By the Fourth of July weekend, all restrictions can be eased and result in a somewhat normal summer season, Busler said. “But if the shore is not fully opened by July 4, the economic consequences will be devastating.”
The coronavirus’ impact on the South Jersey economy could be more than $5 billion, and the regional recovery may take even longer than the 2008-09 recession, depending on how long the shutdown and how soon business returns to normal.
According to the most recent South Jersey Economic Review produced by the William J. Hughes Center for Public Policy at Stockton, a 12 percent to 28 percent economic contraction exceeds that during the fiscal crisis more than a decade ago.
“The regional economy’s reliance upon the leisure and hospitality sector again looms large,” said Oliver Cooke, associate professor of economics at Stockton. “We play and vacation together. And, personal, intimate, high-quality service (whether provided at a poker or restaurant table) arguably lies at the heart of the hospitality business.”

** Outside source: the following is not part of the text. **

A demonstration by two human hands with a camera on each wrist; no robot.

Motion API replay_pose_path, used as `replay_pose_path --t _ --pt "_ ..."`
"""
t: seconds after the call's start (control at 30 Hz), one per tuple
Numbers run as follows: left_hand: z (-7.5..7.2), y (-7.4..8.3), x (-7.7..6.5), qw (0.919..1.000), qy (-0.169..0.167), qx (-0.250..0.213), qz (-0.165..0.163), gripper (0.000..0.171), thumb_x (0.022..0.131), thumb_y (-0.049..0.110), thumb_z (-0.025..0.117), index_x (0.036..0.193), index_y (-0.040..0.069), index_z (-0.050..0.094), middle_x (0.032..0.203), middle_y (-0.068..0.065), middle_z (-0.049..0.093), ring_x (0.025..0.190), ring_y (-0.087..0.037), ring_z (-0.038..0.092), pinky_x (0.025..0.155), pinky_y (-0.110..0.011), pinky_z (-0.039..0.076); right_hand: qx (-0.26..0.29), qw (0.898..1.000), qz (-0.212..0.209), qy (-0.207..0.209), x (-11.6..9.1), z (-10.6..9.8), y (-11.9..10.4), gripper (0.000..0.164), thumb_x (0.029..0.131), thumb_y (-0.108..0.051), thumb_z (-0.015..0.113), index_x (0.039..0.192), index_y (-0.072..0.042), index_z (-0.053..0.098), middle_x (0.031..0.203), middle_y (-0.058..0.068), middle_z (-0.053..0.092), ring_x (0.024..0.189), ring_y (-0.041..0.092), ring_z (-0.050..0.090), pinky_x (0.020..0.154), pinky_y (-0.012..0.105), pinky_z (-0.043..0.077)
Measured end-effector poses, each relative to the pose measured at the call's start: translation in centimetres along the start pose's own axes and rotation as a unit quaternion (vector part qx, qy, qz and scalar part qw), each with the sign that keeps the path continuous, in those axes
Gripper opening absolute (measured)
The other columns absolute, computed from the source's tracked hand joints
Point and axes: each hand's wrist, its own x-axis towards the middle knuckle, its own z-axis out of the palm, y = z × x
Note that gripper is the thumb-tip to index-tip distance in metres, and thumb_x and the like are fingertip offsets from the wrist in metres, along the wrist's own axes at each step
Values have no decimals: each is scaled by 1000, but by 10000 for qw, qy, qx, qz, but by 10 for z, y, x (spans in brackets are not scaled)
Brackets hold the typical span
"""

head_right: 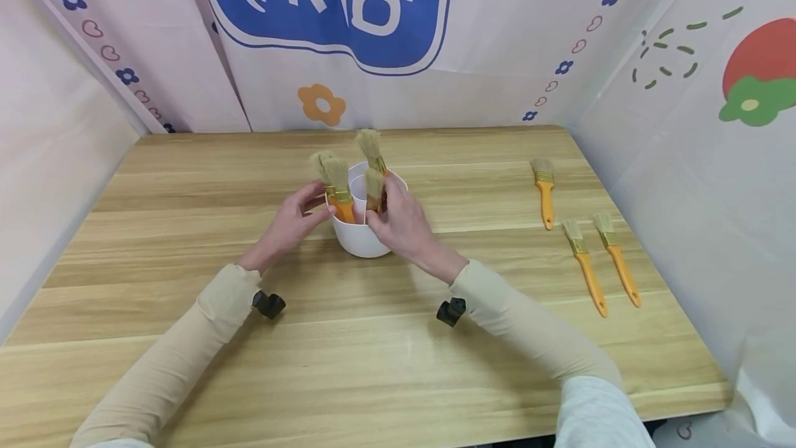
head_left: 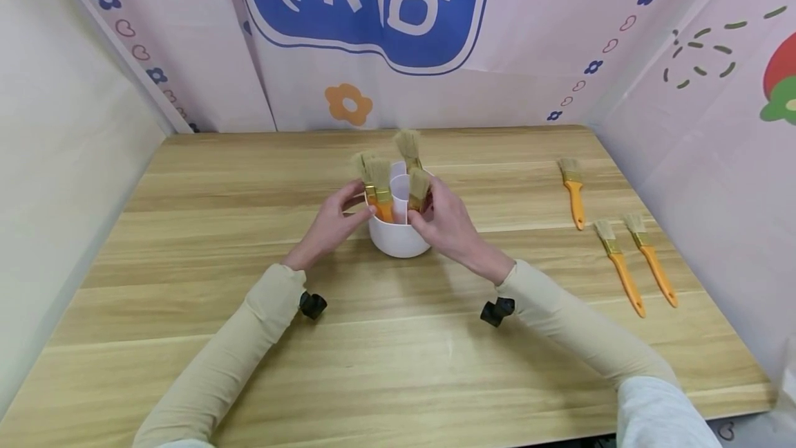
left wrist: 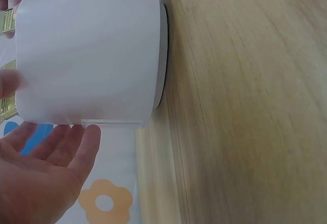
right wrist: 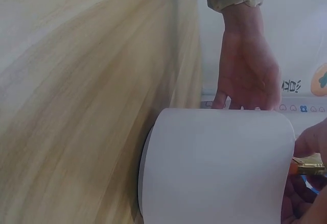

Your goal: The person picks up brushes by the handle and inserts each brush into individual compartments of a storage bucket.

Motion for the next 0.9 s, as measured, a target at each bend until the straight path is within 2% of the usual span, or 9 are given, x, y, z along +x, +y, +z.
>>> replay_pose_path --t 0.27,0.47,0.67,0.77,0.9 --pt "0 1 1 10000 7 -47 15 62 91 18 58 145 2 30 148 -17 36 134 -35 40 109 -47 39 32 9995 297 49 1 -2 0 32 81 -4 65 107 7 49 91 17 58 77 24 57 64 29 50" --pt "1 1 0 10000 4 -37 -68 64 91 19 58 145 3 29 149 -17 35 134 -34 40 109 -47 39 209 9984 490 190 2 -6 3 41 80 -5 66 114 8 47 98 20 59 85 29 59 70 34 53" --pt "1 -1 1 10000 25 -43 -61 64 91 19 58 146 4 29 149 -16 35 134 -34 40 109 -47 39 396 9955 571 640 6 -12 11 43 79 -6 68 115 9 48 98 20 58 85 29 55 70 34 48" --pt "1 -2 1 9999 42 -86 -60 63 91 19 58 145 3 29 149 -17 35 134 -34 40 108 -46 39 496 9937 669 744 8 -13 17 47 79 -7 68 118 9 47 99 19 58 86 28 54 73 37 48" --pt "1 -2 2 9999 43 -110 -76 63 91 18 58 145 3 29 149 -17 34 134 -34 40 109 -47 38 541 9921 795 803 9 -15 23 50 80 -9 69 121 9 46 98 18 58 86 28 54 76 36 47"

The length of the economic lockdown and the lasting effects of the coronavirus pandemic—a distaste for restaurants, casinos, convention halls, entertainment venues, beaches and shopping districts—will influence just how large of an impact the pandemic has on South Jersey, both immediately and in the near future, according to the Press of Atlantic City.
“While the speed of the return to normalcy will dictate the number of lost summer 2020 shore weeks, my own sense is that the Covid-drag will eventually play the more important role in determining the trajectory of the regional economy,” Cooke said. “While we will eventually begin to work and play again, it strains credulity to believe that we will all do so at the same levels we previously did for what remains of 2020.”
The leisure and hospitality sector makes up 15 percent, or roughly $2.8 billion of the regional economy, while the retail trade sector accounts for nearly $1.4 billion, or 8 percent. The largest portion of the regional economic output is the real estate, rental and leasing industry, which accounts for $4 billion.
“The longer it takes for the economy to re-establish some semblance of normalcy, the shorter the 2020 summer shore season will be and thus the greater the impact on the regional economy’s real estate industry,” Cooke said.